Esophageal Atresia and Tracheoesophageal Fistulas
Esophageal atresia (EA) is a congenital medical condition which affects the alimentary tract and is caused by the abnormal development of the esophagus. It is characterized by the inability of the intestine to develop a continuous passage to the stomach. EA can occur independently or in conjunction with tracheoesophageal fistula (TEF), which is characterized by an abnormal opening between the trachea and esophagus.
TEF often occurs when there is a failed fusion of the tracheoesophageal ridges between the esophagus and the trachea. Due to this abnormal connection, food traveling within the esophagus may pass into the trachea and lungs, and air from the trachea may pass into the esophagus.

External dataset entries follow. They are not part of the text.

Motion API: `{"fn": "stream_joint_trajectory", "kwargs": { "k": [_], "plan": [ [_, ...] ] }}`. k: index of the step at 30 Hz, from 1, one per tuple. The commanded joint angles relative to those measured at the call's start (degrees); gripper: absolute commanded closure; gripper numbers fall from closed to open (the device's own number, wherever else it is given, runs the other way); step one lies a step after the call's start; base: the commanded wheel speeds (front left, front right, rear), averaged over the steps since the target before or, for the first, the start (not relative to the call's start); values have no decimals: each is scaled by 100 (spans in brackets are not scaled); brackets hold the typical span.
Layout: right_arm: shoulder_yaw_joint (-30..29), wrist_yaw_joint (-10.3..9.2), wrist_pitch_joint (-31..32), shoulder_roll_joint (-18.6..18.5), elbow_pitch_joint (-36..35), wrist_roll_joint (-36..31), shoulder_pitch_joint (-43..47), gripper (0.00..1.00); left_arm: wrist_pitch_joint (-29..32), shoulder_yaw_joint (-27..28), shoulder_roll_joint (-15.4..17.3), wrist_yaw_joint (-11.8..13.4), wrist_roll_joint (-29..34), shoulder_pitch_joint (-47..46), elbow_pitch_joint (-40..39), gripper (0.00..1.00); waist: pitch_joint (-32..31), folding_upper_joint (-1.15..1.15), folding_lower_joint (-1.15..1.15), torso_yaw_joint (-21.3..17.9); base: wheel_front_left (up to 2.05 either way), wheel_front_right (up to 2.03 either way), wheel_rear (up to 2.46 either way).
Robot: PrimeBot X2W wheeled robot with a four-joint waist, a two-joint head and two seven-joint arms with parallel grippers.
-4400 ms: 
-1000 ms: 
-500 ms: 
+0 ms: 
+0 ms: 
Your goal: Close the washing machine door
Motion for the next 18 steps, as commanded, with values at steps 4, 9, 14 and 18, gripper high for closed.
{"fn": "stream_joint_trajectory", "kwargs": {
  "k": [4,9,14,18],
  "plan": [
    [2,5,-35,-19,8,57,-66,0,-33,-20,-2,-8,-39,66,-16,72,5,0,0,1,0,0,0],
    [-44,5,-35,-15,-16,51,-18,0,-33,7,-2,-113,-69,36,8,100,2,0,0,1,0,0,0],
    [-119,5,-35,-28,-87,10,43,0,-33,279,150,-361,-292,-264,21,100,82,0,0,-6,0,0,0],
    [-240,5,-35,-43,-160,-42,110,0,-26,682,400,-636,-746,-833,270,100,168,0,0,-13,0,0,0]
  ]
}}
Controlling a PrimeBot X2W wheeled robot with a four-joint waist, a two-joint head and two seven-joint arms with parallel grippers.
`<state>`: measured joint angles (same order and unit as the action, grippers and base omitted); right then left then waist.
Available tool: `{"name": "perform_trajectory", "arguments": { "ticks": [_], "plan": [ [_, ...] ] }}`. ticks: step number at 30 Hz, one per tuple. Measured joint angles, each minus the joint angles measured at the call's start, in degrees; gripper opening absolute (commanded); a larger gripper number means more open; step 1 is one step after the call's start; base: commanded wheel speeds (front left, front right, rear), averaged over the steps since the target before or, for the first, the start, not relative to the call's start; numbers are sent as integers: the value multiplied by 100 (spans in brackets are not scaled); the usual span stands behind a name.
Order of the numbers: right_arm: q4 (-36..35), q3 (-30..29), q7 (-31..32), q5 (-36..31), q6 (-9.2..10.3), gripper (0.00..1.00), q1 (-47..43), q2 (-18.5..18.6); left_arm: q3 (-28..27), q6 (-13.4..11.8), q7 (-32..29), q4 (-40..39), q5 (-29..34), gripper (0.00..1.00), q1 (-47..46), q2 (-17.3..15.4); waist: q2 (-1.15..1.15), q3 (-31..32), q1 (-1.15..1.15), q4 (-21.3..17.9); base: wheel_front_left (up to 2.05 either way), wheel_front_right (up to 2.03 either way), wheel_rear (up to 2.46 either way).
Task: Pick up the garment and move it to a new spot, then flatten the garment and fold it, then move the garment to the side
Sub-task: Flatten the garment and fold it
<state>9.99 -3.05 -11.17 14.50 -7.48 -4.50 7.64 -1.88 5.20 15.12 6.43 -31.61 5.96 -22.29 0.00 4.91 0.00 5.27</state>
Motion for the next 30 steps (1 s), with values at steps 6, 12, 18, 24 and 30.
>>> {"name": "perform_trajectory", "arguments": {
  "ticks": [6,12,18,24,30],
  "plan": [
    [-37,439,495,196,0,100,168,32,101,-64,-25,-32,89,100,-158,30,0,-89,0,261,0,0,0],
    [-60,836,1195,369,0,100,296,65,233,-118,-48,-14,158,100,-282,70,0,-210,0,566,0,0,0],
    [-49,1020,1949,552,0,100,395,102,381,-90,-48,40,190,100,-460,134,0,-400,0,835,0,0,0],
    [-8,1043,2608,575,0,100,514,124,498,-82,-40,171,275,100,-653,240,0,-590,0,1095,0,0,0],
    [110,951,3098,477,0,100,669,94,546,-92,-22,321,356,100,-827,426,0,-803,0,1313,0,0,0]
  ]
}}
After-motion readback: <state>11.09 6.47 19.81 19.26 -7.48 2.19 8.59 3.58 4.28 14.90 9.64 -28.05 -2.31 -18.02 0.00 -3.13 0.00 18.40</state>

Both EA and TEF are diagnosed and treated at birth. Symptoms include excessive salivation (drooling) which is frequently accompanied by choking, coughing and sneezing. Often, infants who have these conditions cough and struggle during feeding as fluid returns through the nose and mouth. The infant may become cyanotic (turn bluish due to lack of oxygen) and may stop breathing as the overflow of fluid is aspirated (sucked into) the trachea. If the symptoms of EA or TEF are noted, a catheter may be used to search for resistance in the esophagus. Additional diagnostic measures include the use of x-rays and barium to confirm esophageal abnormalities.
EA and TEF are treated immediately after birth. A surgical procedure connecting the two ends of the esophagus is the most common and effective treatment for EA. In cases where the gap in the esophagus is too large to repair with surgery, a gastrostomy is performed. Surgery to correct TEF is often uneventful; however, some children may develop feeding difficulties and chest problems.
Complications which may arise during or after surgery to correct TEF include: stricture, due to gastric acid erosion of the shortened esophagus; leak of contents at the point of connection between the esophagus and the trachea; and a recurrence of fistula. The average hospital stay for treatment of EA and TEF ranges from one to two weeks.